*** Block opens ***
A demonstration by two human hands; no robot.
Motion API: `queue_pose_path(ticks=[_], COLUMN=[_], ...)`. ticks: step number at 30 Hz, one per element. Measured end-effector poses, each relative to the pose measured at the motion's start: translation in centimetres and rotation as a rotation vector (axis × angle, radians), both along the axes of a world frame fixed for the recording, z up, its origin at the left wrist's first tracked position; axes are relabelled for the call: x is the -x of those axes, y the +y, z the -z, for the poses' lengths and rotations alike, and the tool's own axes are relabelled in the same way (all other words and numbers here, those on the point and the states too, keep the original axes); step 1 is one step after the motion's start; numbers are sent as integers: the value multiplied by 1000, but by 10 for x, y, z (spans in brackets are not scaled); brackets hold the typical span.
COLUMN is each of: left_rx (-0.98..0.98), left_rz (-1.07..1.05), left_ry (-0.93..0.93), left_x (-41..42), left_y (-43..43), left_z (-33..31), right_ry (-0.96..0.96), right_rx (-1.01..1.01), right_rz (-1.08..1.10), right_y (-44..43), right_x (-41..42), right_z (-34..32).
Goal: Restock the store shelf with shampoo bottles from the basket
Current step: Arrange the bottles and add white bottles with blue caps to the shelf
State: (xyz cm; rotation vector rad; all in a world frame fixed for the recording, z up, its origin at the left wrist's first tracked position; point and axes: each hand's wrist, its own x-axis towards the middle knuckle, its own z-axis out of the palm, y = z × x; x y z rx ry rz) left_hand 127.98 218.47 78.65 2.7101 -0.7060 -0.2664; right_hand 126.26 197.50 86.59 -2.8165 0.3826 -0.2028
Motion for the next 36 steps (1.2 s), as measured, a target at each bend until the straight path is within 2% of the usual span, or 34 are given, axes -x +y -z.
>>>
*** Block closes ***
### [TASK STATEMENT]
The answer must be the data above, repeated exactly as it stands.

### [TASK ANSWER]
A demonstration by two human hands; no robot.
Motion API: `queue_pose_path(ticks=[_], COLUMN=[_], ...)`. ticks: step number at 30 Hz, one per element. Measured end-effector poses, each relative to the pose measured at the motion's start: translation in centimetres and rotation as a rotation vector (axis × angle, radians), both along the axes of a world frame fixed for the recording, z up, its origin at the left wrist's first tracked position; axes are relabelled for the call: x is the -x of those axes, y the +y, z the -z, for the poses' lengths and rotations alike, and the tool's own axes are relabelled in the same way (all other words and numbers here, those on the point and the states too, keep the original axes); step 1 is one step after the motion's start; numbers are sent as integers: the value multiplied by 1000, but by 10 for x, y, z (spans in brackets are not scaled); brackets hold the typical span.
COLUMN is each of: left_rx (-0.98..0.98), left_rz (-1.07..1.05), left_ry (-0.93..0.93), left_x (-41..42), left_y (-43..43), left_z (-33..31), right_ry (-0.96..0.96), right_rx (-1.01..1.01), right_rz (-1.08..1.10), right_y (-44..43), right_x (-41..42), right_z (-34..32).
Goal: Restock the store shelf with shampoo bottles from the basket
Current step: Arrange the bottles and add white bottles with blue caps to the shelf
State: (xyz cm; rotation vector rad; all in a world frame fixed for the recording, z up, its origin at the left wrist's first tracked position; point and axes: each hand's wrist, its own x-axis towards the middle knuckle, its own z-axis out of the palm, y = z × x; x y z rx ry rz) left_hand 127.98 218.47 78.65 2.7101 -0.7060 -0.2664; right_hand 126.26 197.50 86.59 -2.8165 0.3826 -0.2028
Motion for the next 36 steps (1.2 s), as measured, a target at each bend until the straight path is within 2% of the usual span, or 34 are given, axes -x +y -z.
>>>

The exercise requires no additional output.